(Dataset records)
- - - - -
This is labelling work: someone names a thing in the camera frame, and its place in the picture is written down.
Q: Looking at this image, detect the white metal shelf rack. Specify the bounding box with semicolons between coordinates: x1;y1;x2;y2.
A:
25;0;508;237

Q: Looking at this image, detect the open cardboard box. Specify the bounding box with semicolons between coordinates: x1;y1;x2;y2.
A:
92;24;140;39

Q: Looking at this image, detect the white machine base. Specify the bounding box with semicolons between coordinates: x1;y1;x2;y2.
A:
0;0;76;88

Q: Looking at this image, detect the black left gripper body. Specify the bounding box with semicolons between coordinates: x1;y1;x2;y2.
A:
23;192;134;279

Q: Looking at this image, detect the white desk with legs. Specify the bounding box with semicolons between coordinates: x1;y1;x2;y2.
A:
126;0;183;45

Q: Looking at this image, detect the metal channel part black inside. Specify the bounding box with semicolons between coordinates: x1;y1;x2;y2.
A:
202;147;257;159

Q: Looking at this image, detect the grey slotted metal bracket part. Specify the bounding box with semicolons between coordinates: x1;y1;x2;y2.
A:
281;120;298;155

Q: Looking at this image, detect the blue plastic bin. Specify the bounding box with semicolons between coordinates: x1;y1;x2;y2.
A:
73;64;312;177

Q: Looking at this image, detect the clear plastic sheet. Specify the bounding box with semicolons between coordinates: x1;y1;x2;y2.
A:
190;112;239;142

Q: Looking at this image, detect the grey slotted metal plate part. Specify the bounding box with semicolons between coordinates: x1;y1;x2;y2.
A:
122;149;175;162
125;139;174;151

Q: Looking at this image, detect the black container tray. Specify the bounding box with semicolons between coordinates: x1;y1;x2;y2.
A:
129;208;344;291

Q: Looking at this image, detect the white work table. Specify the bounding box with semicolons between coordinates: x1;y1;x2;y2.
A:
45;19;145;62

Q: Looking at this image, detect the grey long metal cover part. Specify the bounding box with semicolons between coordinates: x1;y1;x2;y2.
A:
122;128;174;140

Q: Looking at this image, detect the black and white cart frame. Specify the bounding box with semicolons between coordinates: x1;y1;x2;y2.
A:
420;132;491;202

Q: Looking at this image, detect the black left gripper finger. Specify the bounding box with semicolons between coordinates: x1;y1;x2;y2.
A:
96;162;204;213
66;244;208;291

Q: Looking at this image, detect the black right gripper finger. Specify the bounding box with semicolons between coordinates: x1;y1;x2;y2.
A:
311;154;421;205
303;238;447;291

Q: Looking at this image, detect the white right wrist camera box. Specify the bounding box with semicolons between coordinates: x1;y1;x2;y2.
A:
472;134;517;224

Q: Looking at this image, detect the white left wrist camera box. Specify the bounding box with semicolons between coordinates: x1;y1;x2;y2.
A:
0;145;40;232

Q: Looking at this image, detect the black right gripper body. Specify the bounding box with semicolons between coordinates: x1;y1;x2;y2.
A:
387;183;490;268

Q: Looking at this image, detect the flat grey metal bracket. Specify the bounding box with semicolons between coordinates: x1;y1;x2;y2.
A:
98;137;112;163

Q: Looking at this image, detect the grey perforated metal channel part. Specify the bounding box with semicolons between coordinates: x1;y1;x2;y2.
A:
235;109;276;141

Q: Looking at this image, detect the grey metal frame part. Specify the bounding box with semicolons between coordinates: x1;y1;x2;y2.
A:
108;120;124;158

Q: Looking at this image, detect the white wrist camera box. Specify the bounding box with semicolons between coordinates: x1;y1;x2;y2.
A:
- - - - -
Each line above must be printed exactly as it appears.

• _EXERCISE RESULT_
This is labelling work: someone names a thing in the camera frame, and its place in the picture is written down.
Q: Looking at this image, detect the white metal shelf rack. Specify the bounding box with semicolons between coordinates: x1;y1;x2;y2.
A:
25;0;508;237

Q: Looking at this image, detect the open cardboard box. Specify the bounding box with semicolons between coordinates: x1;y1;x2;y2.
A:
92;24;140;39

Q: Looking at this image, detect the white machine base. Specify the bounding box with semicolons between coordinates: x1;y1;x2;y2.
A:
0;0;76;88

Q: Looking at this image, detect the black left gripper body. Specify the bounding box with semicolons between coordinates: x1;y1;x2;y2.
A:
23;192;134;279

Q: Looking at this image, detect the white desk with legs. Specify the bounding box with semicolons between coordinates: x1;y1;x2;y2.
A:
126;0;183;45

Q: Looking at this image, detect the metal channel part black inside. Specify the bounding box with semicolons between coordinates: x1;y1;x2;y2.
A:
202;147;257;159

Q: Looking at this image, detect the grey slotted metal bracket part. Specify the bounding box with semicolons between coordinates: x1;y1;x2;y2.
A:
281;120;298;155

Q: Looking at this image, detect the blue plastic bin. Specify the bounding box with semicolons between coordinates: x1;y1;x2;y2.
A:
73;64;312;177

Q: Looking at this image, detect the clear plastic sheet. Specify the bounding box with semicolons between coordinates: x1;y1;x2;y2.
A:
190;112;239;142

Q: Looking at this image, detect the grey slotted metal plate part. Specify the bounding box with semicolons between coordinates: x1;y1;x2;y2.
A:
122;149;175;162
125;139;174;151

Q: Looking at this image, detect the black container tray. Specify the bounding box with semicolons between coordinates: x1;y1;x2;y2.
A:
129;208;344;291

Q: Looking at this image, detect the white work table. Specify the bounding box with semicolons between coordinates: x1;y1;x2;y2.
A:
45;19;145;62

Q: Looking at this image, detect the grey long metal cover part. Specify the bounding box with semicolons between coordinates: x1;y1;x2;y2.
A:
122;128;174;140

Q: Looking at this image, detect the black and white cart frame. Specify the bounding box with semicolons between coordinates: x1;y1;x2;y2.
A:
420;132;491;202

Q: Looking at this image, detect the black left gripper finger. Specify the bounding box with semicolons between coordinates: x1;y1;x2;y2.
A:
96;162;204;213
66;244;208;291

Q: Looking at this image, detect the black right gripper finger. Specify the bounding box with semicolons between coordinates: x1;y1;x2;y2.
A:
311;154;421;205
303;238;447;291

Q: Looking at this image, detect the white right wrist camera box. Specify the bounding box with semicolons between coordinates: x1;y1;x2;y2.
A:
472;134;517;224

Q: Looking at this image, detect the white left wrist camera box. Specify the bounding box with semicolons between coordinates: x1;y1;x2;y2.
A:
0;145;40;232

Q: Looking at this image, detect the black right gripper body. Specify the bounding box with semicolons between coordinates: x1;y1;x2;y2.
A:
387;183;490;268

Q: Looking at this image, detect the flat grey metal bracket. Specify the bounding box with semicolons between coordinates: x1;y1;x2;y2.
A:
98;137;112;163

Q: Looking at this image, detect the grey perforated metal channel part. Specify the bounding box with semicolons between coordinates: x1;y1;x2;y2.
A:
235;109;276;141

Q: Looking at this image, detect the grey metal frame part. Specify the bounding box with semicolons between coordinates: x1;y1;x2;y2.
A:
108;120;124;158

Q: Looking at this image, detect the white wrist camera box. Specify the bounding box with semicolons between coordinates: x1;y1;x2;y2.
A:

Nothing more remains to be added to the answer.